I don't see why people think they can't. The way I see it companies which rely on IT systems invest far more then I could on maintaining their systems. I'll trust them to maintain a backup.

Personally I'd rather have a hard drive in my drawer at work, but then I have a large amount of data that's take too long to upload and keep in sync.

With cable upload speeds, although the initial backup is painful (took a month for about 3 TB) then keeping it synced isn't a big deal.
 
I


With cable upload speeds, although the initial backup is painful (took a month for about 3 TB) then keeping it synced isn't a big deal.
Oh it's definitely subjective. I product too much data to be patient about it.

I just have a rotation of usb3 drives that are on constant sync, just whip one out in the morning and take it to work, bring another one home in the evening and plug in to resync that. And repeat as necessary. It's not perfect but I can live with some minor loss if something happened before a swap.
 
It all depends on how much effort you want to put in and how much you want to spend.

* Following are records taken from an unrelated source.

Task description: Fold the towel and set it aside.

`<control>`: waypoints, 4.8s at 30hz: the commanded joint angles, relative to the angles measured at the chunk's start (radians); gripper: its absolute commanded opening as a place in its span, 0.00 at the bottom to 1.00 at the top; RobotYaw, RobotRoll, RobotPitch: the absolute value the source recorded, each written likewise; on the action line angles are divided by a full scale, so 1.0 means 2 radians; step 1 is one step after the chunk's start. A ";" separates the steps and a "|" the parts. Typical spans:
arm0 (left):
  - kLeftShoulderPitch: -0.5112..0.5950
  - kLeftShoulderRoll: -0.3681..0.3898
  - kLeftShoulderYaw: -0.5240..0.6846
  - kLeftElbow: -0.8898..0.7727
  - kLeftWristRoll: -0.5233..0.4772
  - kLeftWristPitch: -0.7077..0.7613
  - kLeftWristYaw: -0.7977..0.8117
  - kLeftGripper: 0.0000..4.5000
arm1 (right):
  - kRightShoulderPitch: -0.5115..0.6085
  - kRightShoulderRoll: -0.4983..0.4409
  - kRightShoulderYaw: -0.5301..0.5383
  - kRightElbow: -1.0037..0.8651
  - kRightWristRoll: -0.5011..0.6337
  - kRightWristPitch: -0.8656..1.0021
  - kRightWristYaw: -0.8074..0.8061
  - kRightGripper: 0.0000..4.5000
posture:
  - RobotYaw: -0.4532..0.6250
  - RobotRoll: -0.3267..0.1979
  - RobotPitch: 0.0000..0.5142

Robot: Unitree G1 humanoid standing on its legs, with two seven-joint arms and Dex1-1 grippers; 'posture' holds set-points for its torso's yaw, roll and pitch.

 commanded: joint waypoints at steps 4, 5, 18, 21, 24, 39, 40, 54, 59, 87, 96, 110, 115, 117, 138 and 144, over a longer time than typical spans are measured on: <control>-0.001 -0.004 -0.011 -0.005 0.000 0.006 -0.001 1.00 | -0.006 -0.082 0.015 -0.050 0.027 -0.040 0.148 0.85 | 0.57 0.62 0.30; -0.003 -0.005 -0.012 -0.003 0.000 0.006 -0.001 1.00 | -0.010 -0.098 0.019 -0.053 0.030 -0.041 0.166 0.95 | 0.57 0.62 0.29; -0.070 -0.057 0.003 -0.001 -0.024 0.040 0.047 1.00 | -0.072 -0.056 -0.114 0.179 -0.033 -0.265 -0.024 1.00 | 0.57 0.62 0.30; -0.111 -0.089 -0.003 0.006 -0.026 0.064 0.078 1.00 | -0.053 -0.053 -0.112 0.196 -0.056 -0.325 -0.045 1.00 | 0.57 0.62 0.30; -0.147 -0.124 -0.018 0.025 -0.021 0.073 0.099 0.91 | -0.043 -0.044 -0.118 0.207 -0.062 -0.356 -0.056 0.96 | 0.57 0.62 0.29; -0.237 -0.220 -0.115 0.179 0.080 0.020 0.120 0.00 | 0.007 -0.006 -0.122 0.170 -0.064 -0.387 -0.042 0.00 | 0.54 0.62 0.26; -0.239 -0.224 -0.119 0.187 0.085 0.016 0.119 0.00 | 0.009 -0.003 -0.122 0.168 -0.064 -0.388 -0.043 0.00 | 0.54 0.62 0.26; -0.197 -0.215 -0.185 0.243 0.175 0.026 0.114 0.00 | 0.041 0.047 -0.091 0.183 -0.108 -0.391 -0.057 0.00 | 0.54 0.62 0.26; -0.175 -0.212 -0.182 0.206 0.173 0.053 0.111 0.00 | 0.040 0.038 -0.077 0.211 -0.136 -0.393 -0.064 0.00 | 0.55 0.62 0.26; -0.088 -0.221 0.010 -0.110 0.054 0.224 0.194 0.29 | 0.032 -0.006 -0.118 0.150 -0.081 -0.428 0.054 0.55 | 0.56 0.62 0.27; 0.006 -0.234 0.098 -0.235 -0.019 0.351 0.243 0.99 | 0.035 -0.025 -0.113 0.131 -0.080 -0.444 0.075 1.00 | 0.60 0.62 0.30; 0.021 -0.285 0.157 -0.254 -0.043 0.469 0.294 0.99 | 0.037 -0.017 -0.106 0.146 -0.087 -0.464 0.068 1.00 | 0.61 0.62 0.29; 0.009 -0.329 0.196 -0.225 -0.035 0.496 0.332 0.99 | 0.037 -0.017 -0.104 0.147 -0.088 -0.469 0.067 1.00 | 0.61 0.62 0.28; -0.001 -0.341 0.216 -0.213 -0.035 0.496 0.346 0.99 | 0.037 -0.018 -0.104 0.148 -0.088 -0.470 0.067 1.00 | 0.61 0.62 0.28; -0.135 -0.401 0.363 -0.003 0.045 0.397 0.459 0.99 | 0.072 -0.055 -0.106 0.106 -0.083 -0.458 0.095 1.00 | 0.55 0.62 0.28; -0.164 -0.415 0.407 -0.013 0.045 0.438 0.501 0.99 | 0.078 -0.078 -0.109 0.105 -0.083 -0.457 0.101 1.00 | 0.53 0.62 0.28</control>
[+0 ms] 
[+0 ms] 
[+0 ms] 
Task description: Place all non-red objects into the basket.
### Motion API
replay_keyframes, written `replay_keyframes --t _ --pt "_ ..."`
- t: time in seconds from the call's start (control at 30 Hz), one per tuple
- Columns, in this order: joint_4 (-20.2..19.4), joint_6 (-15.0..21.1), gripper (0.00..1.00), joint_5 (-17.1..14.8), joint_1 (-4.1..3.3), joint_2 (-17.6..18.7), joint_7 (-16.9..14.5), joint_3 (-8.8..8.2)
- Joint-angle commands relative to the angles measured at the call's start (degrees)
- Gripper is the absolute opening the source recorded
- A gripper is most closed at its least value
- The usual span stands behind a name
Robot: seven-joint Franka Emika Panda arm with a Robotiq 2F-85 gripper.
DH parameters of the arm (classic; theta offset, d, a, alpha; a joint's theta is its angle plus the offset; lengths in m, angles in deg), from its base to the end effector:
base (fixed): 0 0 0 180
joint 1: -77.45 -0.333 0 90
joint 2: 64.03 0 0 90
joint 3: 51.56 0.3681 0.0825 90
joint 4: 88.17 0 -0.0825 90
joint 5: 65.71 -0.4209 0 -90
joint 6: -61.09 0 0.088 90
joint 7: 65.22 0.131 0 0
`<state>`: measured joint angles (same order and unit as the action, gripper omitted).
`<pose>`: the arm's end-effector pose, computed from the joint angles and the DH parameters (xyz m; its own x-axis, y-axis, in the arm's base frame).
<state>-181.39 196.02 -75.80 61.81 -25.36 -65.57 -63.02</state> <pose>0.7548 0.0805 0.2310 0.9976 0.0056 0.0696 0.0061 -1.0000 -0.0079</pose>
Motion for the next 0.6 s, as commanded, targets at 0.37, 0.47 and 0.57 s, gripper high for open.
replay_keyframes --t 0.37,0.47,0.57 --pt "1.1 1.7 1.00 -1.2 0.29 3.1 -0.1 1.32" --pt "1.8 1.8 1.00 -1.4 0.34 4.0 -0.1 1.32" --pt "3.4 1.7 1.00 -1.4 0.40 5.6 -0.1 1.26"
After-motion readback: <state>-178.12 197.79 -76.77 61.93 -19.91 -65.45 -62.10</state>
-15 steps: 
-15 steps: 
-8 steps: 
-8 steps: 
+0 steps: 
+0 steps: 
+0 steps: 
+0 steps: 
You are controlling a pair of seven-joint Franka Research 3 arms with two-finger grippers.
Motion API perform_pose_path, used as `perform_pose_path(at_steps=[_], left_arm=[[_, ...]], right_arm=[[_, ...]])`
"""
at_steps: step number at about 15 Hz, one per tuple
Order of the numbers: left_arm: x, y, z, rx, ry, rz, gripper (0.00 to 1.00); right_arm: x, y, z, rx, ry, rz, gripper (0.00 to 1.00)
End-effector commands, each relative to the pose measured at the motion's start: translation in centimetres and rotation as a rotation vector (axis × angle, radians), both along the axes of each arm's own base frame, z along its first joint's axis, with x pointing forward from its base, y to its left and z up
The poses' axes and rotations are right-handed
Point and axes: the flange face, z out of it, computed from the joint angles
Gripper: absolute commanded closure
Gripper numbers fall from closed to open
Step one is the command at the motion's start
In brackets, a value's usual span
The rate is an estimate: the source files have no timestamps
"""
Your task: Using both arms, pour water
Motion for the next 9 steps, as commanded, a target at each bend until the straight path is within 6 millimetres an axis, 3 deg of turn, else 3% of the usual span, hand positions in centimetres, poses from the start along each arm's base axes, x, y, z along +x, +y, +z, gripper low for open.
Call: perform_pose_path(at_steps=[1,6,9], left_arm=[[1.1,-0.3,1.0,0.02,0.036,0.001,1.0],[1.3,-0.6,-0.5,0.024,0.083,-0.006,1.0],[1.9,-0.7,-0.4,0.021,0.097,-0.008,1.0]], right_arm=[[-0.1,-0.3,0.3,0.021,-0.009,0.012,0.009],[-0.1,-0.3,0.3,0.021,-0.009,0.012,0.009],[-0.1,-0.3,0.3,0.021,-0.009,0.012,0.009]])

Another backup option is something like carbonite. Just sits in the background and backs up a copy of everything on the PC to the cloud. You never have to worry if your machine crashes. But it is 'current copy' of your machine, files are deleted from the back up 30 days after you delete from PC.
 
It all depends on how much effort you want to put in and how much you want to spend.

Another backup option is something like carbonite. Just sits in the background and backs up a copy of everything on the PC to the cloud. You never have to worry if your machine crashes. But it is 'current copy' of your machine, files are deleted from the back up 30 days after you delete from PC.

No Linux client. Natch.
It looks like the client encrypts the data before it's sent along the wire - so does that mean the user gets to choose the encryption key and keep it to themselves?
 
Oh it's definitely subjective. I product too much data to be patient about it.

I just have a rotation of usb3 drives that are on constant sync, just whip one out in the morning and take it to work, bring another one home in the evening and plug in to resync that. And repeat as necessary. It's not perfect but I can live with some minor loss if something happened before a swap.

I might just do that myself and forget the cloud storage and just use it for sharing collections.
 
Garbage in, garbage out. Almost certainly corrupted during upload, unless you're using some micky mouse outfit being run from someones garage.
 
No Linux client. Natch.
It looks like the client encrypts the data before it's sent along the wire - so does that mean the user gets to choose the encryption key and keep it to themselves?

Not on Carbonite, the encryption is there to ensure that you can only restore through a Carbonite client, and that the data is encrypted in transit on the Internet. I think there are a couple of others that you do get to choose the encryption key though.
 
I am paranoid about losing images so as well as being on my HD (just the jpgs) I have the RAW and jpg on a separate drive at home, plus dropbox plus jpg only on icloud.